The budget allocated to these labs is roughly a million dollars per year from the National Institute on Aging (NIA). However, despite the seemingly large budget, only a fraction goes towards widespread global aging biology, with a significant portion going towards Alzheimer’s disease research.

The podcast also delves into the choice of mouse models in aging research. Specifically, the significance of the UM-HET3 mice, a genetically heterogeneous model, over the common inbred mouse model (C57BL/6 or B6). The standard B6 mice don’t offer a vast genetic pool for experimenting as they are all genetically identical due to inbreeding over generations, whereas the UM-HET3 mice, despite having the same set of grandparents, are genetically diversified. Their DNA samples have led to essential discoveries about the varying impact of genes on lifespan across genders and ages, providing valuable insights into human genetics and aging proceses.

While the ITP hasn’t yet discovered an “anti-aging” drug to universally slow the aging process in people, the sophisticated complexity of its research may lay a foundation for significant breakthroughs in the future. The ITP’s methodology allows more accurate drug testing and insights into genetics that might eventually guide the development of effective age-slowing therapies for humans.

Peter Attia and Richard Miller continue their discussion on The Drive Podcast, focusing on the details of their research process within the Interventions Testing Program (ITP) and the peculiarities they came across. They use three different sites for their experiments, and they’ve noted some unexpected consistencies. While female mouse survival curves are often the same across the three sites, male mice at the Michigan site live about 5-10% longer than those at the other two. Similarly, both male and female mice at the Michigan site are about 10% lighter than those at the other locations.

When it comes to selecting a candidate molecule for testing, the board chooses based on enough biological plausibility. The primary outcomes they measure are proportional hazard (or risk of death over the whole lifespan, closely related to median lifespan), and some measure of maximum lifespan. For maximum lifespan, they use a test statistic calculated when 90% of mice in both the control and treated populations are dead. Then they look at the fraction of survivors in each group, which informs them if the tested drug increases the chance of being alive when the mice are much older.

The methodology in conducting experiments is rigorous. Each year, three hundred control mice are used for both genders, with fifty males and fifty females for each drug to be tested, spread across the three sites. They oversample controls to maximize statistical power as they compare controls to multiple drugs. At each site, they keep the same number of mice to maintain consistency.

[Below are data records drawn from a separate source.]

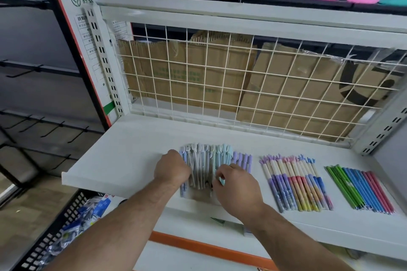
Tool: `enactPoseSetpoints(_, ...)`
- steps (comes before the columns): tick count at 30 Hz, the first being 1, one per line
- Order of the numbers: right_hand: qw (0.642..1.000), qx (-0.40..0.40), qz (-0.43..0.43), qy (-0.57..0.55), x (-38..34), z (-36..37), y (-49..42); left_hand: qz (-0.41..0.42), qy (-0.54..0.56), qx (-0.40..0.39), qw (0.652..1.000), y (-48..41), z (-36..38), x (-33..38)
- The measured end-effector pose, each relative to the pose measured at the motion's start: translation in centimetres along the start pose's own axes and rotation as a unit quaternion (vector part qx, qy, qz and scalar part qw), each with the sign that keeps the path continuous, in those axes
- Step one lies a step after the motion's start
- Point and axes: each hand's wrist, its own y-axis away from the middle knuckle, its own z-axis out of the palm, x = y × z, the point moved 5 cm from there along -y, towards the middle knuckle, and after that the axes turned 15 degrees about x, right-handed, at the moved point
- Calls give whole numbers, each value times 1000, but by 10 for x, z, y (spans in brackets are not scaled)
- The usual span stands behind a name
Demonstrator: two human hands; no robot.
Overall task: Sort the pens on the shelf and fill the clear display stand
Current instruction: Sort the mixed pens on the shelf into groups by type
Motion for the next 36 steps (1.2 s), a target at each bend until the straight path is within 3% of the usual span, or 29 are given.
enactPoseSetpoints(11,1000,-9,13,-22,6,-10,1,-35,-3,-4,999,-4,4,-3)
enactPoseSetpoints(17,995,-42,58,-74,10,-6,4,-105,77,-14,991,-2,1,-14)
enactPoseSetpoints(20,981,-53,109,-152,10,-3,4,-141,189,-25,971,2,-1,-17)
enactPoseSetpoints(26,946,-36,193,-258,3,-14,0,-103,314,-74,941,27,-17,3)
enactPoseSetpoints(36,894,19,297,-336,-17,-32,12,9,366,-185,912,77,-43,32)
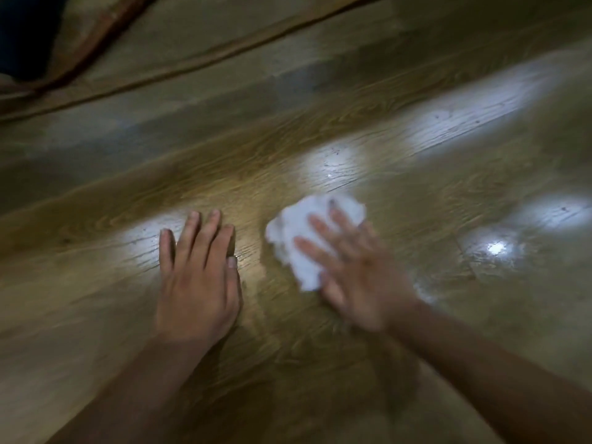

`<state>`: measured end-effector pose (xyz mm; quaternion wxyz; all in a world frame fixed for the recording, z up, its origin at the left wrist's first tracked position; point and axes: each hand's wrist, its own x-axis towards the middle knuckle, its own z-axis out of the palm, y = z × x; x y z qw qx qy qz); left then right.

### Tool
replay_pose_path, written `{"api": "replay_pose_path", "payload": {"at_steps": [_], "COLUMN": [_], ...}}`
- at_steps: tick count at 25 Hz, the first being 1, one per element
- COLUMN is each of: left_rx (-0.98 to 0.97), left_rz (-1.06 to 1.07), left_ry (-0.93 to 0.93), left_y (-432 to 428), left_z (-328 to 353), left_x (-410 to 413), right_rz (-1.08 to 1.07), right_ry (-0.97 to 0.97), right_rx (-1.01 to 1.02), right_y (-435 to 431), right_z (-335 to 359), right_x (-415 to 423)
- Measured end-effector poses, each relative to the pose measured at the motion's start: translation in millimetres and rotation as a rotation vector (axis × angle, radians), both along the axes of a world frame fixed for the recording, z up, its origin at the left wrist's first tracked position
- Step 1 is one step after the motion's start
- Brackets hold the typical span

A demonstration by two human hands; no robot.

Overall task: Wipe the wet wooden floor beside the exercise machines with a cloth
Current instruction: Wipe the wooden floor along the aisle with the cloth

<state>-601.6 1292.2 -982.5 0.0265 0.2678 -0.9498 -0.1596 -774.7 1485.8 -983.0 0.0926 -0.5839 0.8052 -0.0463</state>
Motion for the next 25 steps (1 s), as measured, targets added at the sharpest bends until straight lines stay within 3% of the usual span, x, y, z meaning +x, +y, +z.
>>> {"api": "replay_pose_path", "payload": {"at_steps": [3,5,6,8,11,13,14,16,19,20,22,25], "left_rx": [-0.011,-0.019,-0.017,-0.012,-0.01,0.008,0.012,-0.002,-0.006,-0.002,0.001,0.004], "left_rz": [-0.009,-0.017,-0.018,-0.015,-0.023,-0.023,-0.017,-0.008,-0.02,-0.023,-0.032,-0.056], "left_ry": [-0.027,-0.022,-0.028,-0.039,-0.039,-0.037,-0.053,-0.094,-0.122,-0.123,-0.116,-0.058], "left_y": [-1,0,0,0,-1,-2,-2,-2,-1,-1,0,-1], "left_z": [0,-1,-1,0,1,1,2,2,1,2,3,2], "left_x": [0,0,0,-2,-1,0,0,-2,-5,-5,-5,-2], "right_rz": [-0.483,-0.845,-0.912,-0.751,-0.104,0.129,0.124,-0.141,-0.818,-0.852,-0.561,0.13], "right_ry": [0.027,-0.076,-0.079,0.02,0.003,-0.011,0.035,0.09,-0.016,-0.013,0.0,-0.051], "right_rx": [0.081,0.105,0.114,0.061,0.042,0.027,0.006,0.01,0.1,0.124,0.138,0.093], "right_y": [8,-21,-41,-76,-72,-48,-39,-42,-106,-135,-183,-188], "right_z": [5,14,13,4,-1,4,4,2,5,5,6,6], "right_x": [-123,-146,-130,-65,40,14,-19,-92,-143,-129,-74,0]}}
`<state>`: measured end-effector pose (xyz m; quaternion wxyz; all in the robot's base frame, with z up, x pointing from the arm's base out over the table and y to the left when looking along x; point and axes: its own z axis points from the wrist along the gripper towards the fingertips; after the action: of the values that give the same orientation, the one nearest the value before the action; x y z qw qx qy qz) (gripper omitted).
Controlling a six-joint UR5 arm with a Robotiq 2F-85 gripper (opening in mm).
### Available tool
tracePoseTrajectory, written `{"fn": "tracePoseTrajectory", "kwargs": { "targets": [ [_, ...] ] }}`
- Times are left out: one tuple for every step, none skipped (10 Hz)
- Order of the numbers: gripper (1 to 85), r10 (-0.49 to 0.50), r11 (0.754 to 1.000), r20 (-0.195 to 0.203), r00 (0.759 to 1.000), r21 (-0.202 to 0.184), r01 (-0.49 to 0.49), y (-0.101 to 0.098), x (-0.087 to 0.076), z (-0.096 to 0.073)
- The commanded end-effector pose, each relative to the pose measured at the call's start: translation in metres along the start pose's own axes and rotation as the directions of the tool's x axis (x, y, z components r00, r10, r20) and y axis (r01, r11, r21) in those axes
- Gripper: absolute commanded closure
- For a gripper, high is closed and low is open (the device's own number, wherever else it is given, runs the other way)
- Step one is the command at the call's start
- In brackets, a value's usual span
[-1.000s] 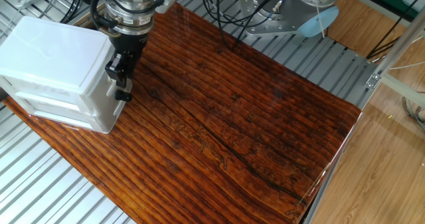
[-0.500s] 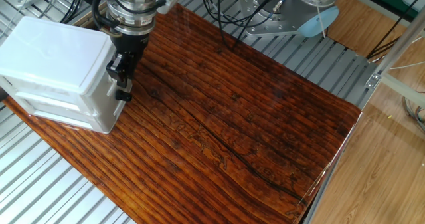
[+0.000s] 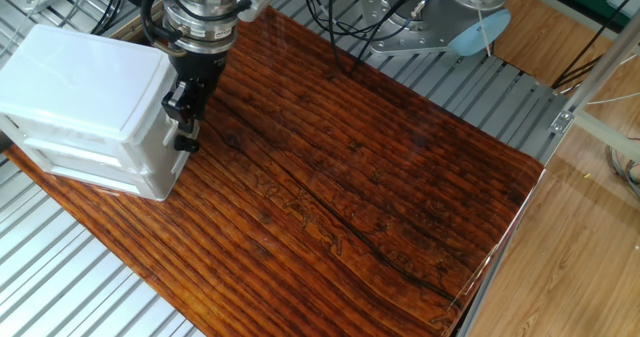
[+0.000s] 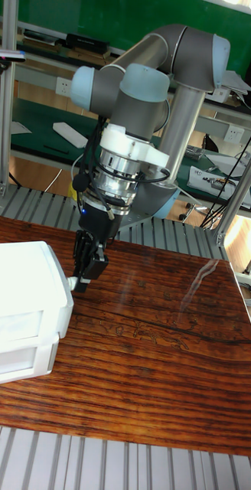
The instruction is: Grasp the handle and open the drawer
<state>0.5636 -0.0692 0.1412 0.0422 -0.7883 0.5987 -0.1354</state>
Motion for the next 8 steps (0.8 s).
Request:
{"fn": "tracePoseTrajectory", "kwargs": {
  "targets": [
    [59.3,0.022,1.000,0.011,1.000,-0.003,-0.022,0.0007,-0.0051,-0.0019],
    [59.3,0.026,1.000,0.009,1.000,-0.005,-0.026,0.0009,-0.0062,-0.0032],
    [59.3,0.026,1.000,0.009,1.000,-0.007,-0.026,0.0012,-0.0066,-0.0031],
    [59.3,0.025,1.000,0.009,1.000,-0.010,-0.025,0.0018,-0.0073,-0.0028],
    [59.3,0.025,1.000,0.009,1.000,-0.013,-0.025,0.0021,-0.0090,-0.0024],
    [59.3,0.027,1.000,0.010,1.000,-0.015,-0.027,0.0019,-0.0109,-0.0019],
    [59.3,0.030,0.999,0.010,1.000,-0.018,-0.030,0.0023,-0.0124,-0.0016],
    [59.3,0.031,0.999,0.011,0.999,-0.021,-0.031,0.0028,-0.0132,-0.0015]
  ]
}}
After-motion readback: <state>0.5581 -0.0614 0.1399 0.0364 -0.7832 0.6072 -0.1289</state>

The experiments throughout the years have shown variability in lifespan for controls, with male mice at Michigan consistently outliving their counterparts at other sites. The reasons for this are not definitively known, but it does not prevent comparison of results for male mice as they stratify by the site.

In terms of dosing and drug administration, significant effort is placed into ensuring the drugs are incorporated into the mice’s food correctly in the right dose and then absorbed effectively. Prior to use in a lifespan experiment, the drug’s presence in the mice’s system is confirmed through an eight-week pilot. This way, they manage to ascertain that the drug shows up in the liver and plasma.

Endeavoring to support open and collaborative science, the ITP’s rigorous approach strengthens the accuracy and validity of their findings, optimizing their potential to contribute to human anti-aging efforts.

The success of the Interventions Testing Program (ITP) in extending the lifespan of mice is closely related to the rigorous methodology utilized in drug administration. For instance, whenever a novel drug is introduced, a careful study is conducted to ensure its presence in the mice system. A detailed examination is carried out on blood concentrations, which may signal potential challenges. For instance, they found that the blood concentrations of the drugs Rapamycin and Kagan are three times higher in female mice than in males. Although they have not conclusively established why, it certainly raises questions about the differential impact of certain drugs based on gender. It seems probable that the blood concentrations in female mice may have reached toxic levels, which hints at adjusting the dosages for females or timing its administration differently.

Importantly, all candidate drugs must be administered in the mice’s food, as intravenous or intramuscular administration is not feasible given the vast number of mice involved. That said, the ITP does not monitor individual food consumption, which leaves room for variability in drug consumption. However, this is beyond control unless individual caging, which poses severe issues, is implemented.

The experiments have yielded intriguing findings. For instance, they have demonstrated that the drug Rapamycin, when started late, can still significantly extend the lifespan of old mice. This was surprising since it was hypothesized that for a drug to slow aging, it should ideally start when the mice are young. Similar effects were found with drugs like 17 alpha estradiol, acarbose, and canagliflozin, proving that it was not an isolated phenomenon with Rapamycin.

In total, the ITP has run about 100 drugs through their protocol over the past two decades with significant successes in some of them like Rapamycin, 17 alpha estradiol, and Canagliflozin. Each of the drugs showed substantial lifespan extensions, underscoring that the potential for anti-aging interventions may be higher than anticipated. As the discussion continues, the hosts underscore the need for a finer understanding of the sex-specific differences in drug absorption, conjugation, and excretion, primarily as it affects human healthcare.

The podcast transcript delves deeper into the crux of the Interventions Testing Program (ITP) approach and its findings. The guest, Richard Miller, admits that there was a hurdle in formulating Rapamycin initially, and there were debates within the ITP team on whether to continue with the study, given that mice were now in their geriatric phase. However, the team took a calculated risk and proceeded. The outcome was unexpectedly significant, supporting the theory that starting Rapamycin treatment in older mice can still extend their lifespan considerably.

The patterns they found in Rapamycin treatment were also evident in middle-aged mice treated with Acarbose, Canagliflozin, and 17 Alpha Estradiol, suggesting this phenomenon is not exclusive to Rapamycin. Laboratory tests, like grip strength and longevity on a rotating rod, proved that even if drugs were started during middle age, there was a marked improvement in these specifications.

Research priorities for the ITP now include diving into cognition, with promising discussions underway with neurobiologist Katherine Kerosi. The focus lies not only on extending lifespans but also measuring and improving health quality indicators. These secondary measures of health are only investigated once a drug proves successful in extending lifespan. Depending on each site’s strengths and interests, various health aspects, like visual acuity, strength, body temperature regulation, and glucose homeostasis, can be examined.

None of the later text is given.